Task objective:
Collect all lines below with the string "camera".
==== Records to use ====
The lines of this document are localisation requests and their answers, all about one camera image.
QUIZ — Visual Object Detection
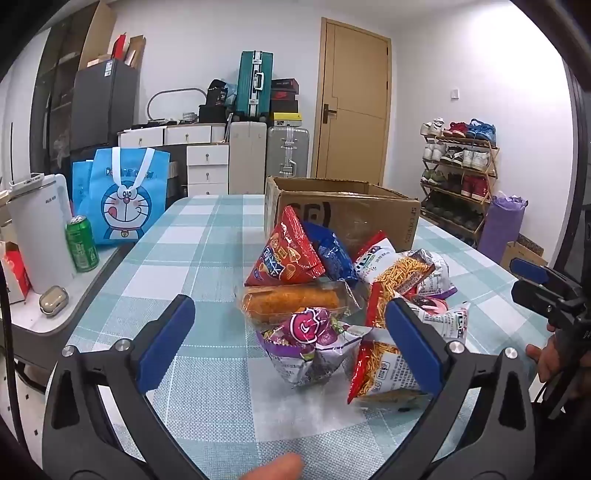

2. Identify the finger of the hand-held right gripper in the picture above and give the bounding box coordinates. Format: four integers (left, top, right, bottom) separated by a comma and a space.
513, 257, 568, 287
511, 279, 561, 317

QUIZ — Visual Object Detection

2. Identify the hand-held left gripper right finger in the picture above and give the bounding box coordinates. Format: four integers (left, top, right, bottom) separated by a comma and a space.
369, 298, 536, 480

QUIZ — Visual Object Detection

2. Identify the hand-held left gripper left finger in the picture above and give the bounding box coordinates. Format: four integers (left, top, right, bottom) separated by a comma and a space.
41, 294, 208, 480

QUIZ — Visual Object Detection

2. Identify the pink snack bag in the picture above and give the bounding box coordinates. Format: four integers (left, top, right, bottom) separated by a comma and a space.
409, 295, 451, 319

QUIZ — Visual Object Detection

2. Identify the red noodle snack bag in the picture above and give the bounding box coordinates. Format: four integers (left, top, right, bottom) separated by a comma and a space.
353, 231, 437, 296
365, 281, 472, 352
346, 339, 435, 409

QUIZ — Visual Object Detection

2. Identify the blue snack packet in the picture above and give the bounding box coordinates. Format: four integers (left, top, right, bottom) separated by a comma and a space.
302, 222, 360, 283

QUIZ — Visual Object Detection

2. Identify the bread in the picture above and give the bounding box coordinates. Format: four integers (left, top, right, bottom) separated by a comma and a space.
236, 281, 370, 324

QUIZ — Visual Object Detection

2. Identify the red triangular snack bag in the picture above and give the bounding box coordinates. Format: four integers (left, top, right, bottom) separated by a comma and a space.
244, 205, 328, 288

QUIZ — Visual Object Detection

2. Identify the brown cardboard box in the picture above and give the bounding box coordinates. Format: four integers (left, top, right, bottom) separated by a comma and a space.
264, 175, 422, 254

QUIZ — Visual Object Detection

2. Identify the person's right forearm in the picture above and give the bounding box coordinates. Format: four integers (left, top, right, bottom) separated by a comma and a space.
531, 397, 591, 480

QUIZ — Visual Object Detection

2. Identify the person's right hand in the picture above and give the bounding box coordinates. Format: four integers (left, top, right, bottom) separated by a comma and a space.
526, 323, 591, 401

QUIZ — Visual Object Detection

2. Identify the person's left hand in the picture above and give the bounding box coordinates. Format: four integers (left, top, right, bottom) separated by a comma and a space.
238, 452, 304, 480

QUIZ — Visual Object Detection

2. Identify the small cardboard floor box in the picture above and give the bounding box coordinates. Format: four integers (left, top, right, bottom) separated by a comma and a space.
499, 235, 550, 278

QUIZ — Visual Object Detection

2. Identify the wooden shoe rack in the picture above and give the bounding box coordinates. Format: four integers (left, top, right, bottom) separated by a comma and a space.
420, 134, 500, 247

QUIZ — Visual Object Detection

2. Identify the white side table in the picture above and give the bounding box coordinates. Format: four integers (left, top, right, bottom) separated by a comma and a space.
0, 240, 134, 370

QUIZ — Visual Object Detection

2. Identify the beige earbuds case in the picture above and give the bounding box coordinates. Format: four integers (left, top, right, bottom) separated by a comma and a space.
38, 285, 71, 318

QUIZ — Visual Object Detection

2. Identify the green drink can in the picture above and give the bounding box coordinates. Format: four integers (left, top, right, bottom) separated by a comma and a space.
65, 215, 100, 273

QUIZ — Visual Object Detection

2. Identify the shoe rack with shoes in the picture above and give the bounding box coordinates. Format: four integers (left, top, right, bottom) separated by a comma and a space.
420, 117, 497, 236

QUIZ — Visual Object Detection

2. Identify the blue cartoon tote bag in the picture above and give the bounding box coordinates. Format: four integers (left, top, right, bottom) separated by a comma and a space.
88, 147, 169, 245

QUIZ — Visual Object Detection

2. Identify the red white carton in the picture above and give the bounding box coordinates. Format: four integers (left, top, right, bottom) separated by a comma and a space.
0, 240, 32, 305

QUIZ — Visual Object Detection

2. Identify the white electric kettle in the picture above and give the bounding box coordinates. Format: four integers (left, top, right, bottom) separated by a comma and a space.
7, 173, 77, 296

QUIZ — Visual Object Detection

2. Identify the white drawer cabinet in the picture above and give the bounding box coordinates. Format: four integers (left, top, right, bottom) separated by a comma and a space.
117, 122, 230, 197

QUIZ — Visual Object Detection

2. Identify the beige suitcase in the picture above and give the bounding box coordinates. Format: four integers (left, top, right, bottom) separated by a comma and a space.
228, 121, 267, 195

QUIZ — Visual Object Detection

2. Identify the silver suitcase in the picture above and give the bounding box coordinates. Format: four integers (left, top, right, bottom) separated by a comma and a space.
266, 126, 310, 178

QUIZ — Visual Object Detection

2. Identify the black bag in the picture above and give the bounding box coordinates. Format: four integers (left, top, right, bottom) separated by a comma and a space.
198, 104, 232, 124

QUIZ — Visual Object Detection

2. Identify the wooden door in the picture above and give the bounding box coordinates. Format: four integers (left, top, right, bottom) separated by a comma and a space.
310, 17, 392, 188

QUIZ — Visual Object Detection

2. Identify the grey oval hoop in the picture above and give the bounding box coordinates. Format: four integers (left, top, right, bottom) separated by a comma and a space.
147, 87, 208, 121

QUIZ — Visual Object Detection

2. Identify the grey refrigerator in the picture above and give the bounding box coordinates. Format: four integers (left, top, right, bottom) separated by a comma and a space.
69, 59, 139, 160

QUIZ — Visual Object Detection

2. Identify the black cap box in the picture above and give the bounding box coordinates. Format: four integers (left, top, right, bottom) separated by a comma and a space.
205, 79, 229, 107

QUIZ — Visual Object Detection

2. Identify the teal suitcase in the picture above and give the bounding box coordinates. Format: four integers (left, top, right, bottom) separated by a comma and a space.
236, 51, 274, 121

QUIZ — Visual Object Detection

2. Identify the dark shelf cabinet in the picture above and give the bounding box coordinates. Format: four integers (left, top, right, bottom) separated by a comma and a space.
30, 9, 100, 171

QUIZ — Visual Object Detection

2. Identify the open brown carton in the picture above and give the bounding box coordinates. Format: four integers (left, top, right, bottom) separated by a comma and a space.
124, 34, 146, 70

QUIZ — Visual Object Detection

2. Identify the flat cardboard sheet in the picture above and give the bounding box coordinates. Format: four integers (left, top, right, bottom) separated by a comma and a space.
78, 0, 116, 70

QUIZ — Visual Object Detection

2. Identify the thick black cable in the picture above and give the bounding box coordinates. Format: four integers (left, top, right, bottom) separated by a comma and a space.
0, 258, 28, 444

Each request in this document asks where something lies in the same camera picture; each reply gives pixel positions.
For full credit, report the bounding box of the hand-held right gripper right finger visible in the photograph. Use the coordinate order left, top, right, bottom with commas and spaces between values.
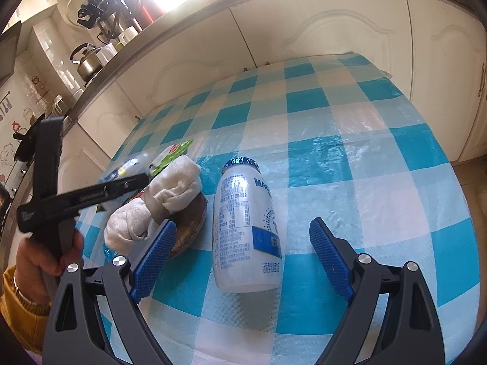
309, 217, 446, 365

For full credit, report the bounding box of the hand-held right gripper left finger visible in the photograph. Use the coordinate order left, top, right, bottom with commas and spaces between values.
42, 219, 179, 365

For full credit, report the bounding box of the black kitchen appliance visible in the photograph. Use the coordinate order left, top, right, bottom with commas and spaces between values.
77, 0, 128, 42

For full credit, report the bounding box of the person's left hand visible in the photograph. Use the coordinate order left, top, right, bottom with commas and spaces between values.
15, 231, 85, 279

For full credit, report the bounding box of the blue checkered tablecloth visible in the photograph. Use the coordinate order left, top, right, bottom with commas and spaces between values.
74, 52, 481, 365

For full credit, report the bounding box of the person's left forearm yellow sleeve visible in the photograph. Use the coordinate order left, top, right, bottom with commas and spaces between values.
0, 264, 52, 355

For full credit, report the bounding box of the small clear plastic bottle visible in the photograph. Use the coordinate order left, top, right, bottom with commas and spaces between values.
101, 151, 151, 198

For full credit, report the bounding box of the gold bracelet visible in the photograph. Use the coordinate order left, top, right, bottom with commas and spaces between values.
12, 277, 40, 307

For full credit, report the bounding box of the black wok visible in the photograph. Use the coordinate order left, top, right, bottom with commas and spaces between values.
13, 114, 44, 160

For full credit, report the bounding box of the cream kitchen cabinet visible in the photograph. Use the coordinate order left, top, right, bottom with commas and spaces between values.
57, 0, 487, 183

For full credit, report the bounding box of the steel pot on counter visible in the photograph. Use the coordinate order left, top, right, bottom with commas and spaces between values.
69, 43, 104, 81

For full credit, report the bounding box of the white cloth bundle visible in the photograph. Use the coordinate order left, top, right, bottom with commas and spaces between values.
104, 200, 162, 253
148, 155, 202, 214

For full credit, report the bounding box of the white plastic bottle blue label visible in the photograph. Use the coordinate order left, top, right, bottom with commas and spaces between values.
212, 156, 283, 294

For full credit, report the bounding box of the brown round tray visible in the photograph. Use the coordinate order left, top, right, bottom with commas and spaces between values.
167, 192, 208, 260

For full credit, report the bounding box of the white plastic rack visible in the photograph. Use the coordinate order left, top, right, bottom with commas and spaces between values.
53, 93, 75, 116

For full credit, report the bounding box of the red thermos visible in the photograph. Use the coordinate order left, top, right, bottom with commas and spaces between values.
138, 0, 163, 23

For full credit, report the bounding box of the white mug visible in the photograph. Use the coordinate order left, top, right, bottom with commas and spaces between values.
====
Expected output:
The lines of this document are localisation requests and their answers, all about one camera image.
Each request in this document asks where something lies in the same camera picture; each reply gives pixel positions.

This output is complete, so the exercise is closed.